Однажды вместе с Натальей Алексеевной и Аннет пришел отставной гусарский офицер (он как раз собирался вернуться в полк) Алексей Григорьевич Столыпин, брат Аннет. Когда они сидели одни в комнате Лермонтова, Столыпин сказал:
— Я учился в Школе юнкеров... Подумайте, Мишель: два года, и вы офицер гвардейского полка! — хоть нашего, славного лейб-гвардии Гусарского. Поступить туда вам будет нетрудно. Не захотите служить — подадите в отставку. Вот мне двадцать семь, а я третий год в отставке. Вы сможете располагать собой. Из нашей родни многие учились в этой школе. В этом году будут поступать мой брат Михаил и наш с вами кузен Николай Юрьев, в следующем — сын Веры Николаевны Алексей. Я похлопотал бы, чтобы вас зачислили унтер-офицером в наш полк.

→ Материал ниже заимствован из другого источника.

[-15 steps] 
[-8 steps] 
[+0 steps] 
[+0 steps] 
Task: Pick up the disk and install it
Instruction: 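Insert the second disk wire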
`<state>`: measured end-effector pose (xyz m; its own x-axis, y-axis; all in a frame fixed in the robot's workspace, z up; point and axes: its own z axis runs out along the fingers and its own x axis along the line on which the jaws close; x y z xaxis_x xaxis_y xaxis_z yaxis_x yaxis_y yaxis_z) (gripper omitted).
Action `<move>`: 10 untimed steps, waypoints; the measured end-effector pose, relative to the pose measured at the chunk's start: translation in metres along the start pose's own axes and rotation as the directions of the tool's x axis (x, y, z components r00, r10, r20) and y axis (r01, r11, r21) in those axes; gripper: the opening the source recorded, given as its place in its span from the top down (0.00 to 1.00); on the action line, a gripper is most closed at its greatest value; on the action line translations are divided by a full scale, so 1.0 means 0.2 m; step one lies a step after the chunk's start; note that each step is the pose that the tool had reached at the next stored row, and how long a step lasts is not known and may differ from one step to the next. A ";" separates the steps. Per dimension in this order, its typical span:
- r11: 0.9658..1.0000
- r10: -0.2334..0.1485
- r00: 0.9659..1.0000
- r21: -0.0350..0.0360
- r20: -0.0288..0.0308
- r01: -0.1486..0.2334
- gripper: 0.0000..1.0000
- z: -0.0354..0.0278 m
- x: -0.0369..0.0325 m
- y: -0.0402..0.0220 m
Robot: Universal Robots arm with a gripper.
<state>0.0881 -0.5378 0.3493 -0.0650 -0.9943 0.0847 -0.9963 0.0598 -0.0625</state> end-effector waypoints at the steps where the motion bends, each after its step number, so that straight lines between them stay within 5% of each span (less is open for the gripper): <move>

Этот путь оказался единственно приемлемым для Лермонтова. К тому же там, в Школе юнкеров, уже были свои люди — Николай Шеншин и Мишель Сабуров уже отучились там один год. Правда, Елизавета Алексеевна не хотела, чтобы внук шел в военную службу, но он, захваченный новым планом, был так красноречив, что переубедил ее. В конце сентября он подал в канцелярию школы соответствующее прошение. В это же время он узнал, что один из его лучших московских приятелей, Николай Поливанов, также едет поступать сюда... Это окончательно укрепило Лермонтова в его намерении стать военным. В день своего рождения, 3 октября, он написал об этом Марии Александровне Лопухиной. «Я не могу вам выразить огорченье, — отвечала она, — которое причинила мне дурная новость, сообщенная вами. Как, после стольких усилий и трудов увидеть себя совершенно лишенным надежды воспользоваться их плодами и быть вынужденным начать совершенно новый образ жизни? Это поистине неприятно. Я не знаю, но думаю все же, что вы действовали с излишней стремительностью, и, если я не ошибаюсь, это решение должно было быть вам внушено Алексеем Столыпиным, не правда ли?» Опять догадка! Лермонтов был поражен.